Florida enacted the self-defense law in 2005. By 2012, with help from the NRA and its allies, 24 more states had adopted similar laws.
2005 Florida Gov. Jeb Bush signs the Stand Your Ground bill into law. It is the ”first step of a multi-state strategy,” says a top official with the National Rifle Association. Former NRA president Marion Hammer—who crafted language used in the bill—later presents Florida's law to the American Legislative Exchange Council (ALEC), a national corporate-sponsored consortium of lawmakers. ALEC adopts Stand Your Ground as model legislation.
2006 With help from ALEC, Stand Your Ground laws similar to Florida's pass in 13 other states, from Mississippi to Arizona. Meanwhile, in Miami, a man shoots 14 bullets at a car full of gang members and later avoids prosecution by citing the law.
2007 Justifiable homicides by civilians in Florida more than triple from the prior year (and will rise further by 2011). Four more states adopt Stand Your Ground laws: Missouri, North Dakota, Tennessee, and Texas.
2008 A 15-year-old Tallahassee boy dies while caught in a shoot-out between rival gangs; two of the gang members successfully take refuge behind the Stand Your Ground law. Ohio and West Virginia join the list of SYG states.
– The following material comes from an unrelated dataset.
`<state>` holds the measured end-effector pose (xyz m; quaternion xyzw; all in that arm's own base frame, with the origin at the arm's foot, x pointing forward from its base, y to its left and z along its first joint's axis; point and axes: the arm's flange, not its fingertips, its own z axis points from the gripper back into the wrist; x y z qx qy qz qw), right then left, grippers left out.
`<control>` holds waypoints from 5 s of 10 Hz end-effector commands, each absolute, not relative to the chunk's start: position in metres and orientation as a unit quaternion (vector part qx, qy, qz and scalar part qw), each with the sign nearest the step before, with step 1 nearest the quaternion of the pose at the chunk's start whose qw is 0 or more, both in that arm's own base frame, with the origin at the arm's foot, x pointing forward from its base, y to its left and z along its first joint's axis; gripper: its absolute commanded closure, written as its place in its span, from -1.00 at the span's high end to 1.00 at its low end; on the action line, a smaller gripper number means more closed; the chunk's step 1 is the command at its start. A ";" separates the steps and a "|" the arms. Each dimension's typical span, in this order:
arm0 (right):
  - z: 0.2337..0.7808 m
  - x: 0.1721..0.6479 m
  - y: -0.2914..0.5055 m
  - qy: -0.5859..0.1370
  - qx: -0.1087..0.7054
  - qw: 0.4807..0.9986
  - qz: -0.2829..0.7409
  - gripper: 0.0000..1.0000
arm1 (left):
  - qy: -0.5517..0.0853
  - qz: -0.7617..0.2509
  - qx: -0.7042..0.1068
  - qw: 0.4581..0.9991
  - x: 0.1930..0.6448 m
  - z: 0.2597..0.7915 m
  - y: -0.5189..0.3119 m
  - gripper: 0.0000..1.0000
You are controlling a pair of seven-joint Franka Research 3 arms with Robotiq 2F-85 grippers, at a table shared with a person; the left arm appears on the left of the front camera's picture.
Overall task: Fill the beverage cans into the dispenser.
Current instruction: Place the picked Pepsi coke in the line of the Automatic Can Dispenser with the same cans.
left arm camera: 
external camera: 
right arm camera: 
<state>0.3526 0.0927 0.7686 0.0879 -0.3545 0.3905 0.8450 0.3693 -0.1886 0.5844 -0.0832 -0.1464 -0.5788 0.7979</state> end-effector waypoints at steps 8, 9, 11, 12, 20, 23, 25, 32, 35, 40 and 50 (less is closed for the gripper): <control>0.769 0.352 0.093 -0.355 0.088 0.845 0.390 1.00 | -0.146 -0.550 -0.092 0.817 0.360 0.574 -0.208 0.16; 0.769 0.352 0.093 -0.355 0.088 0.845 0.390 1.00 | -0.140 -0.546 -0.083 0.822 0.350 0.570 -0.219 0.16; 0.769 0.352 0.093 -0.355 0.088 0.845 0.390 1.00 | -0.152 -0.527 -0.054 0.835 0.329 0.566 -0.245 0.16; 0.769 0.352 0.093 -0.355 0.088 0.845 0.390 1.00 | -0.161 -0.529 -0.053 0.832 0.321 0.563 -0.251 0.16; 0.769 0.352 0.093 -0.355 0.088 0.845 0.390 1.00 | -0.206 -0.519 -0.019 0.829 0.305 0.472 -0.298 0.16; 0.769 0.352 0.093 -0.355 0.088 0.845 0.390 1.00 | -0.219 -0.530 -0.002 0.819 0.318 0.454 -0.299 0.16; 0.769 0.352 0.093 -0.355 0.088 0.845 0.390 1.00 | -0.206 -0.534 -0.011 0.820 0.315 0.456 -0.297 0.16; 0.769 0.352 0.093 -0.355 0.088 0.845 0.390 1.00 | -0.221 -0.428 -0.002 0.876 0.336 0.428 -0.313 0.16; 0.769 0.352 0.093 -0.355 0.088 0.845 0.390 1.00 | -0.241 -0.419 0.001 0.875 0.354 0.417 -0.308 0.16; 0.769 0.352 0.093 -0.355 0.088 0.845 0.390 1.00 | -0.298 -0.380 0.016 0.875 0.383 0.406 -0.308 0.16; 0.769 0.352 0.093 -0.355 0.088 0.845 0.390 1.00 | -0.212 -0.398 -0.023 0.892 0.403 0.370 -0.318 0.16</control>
2009 Four months after Montana's Stand Your Ground law goes into effect, a Walmart employee in Billings is released from custody after claiming he shot a co-worker in the face with a .25-caliber Beretta handgun out of self-defense. (He would not be charged.)
2010 No new states pass Stand Your Ground laws, but the NRA continues to push SYG and other gun legislation: According to the Center for Media and Democracy, the NRA spends $729,863 on Florida politics alone during the 2010 election cycle.
2011 New Hampshire, North Carolina, Pennsylvania, and Wisconsin join the list. Nationwide, between 2005 and 2010, justifiable homicides by civilians using firearms doubled in states with the laws, while falling or remaining about the same in states lacking them.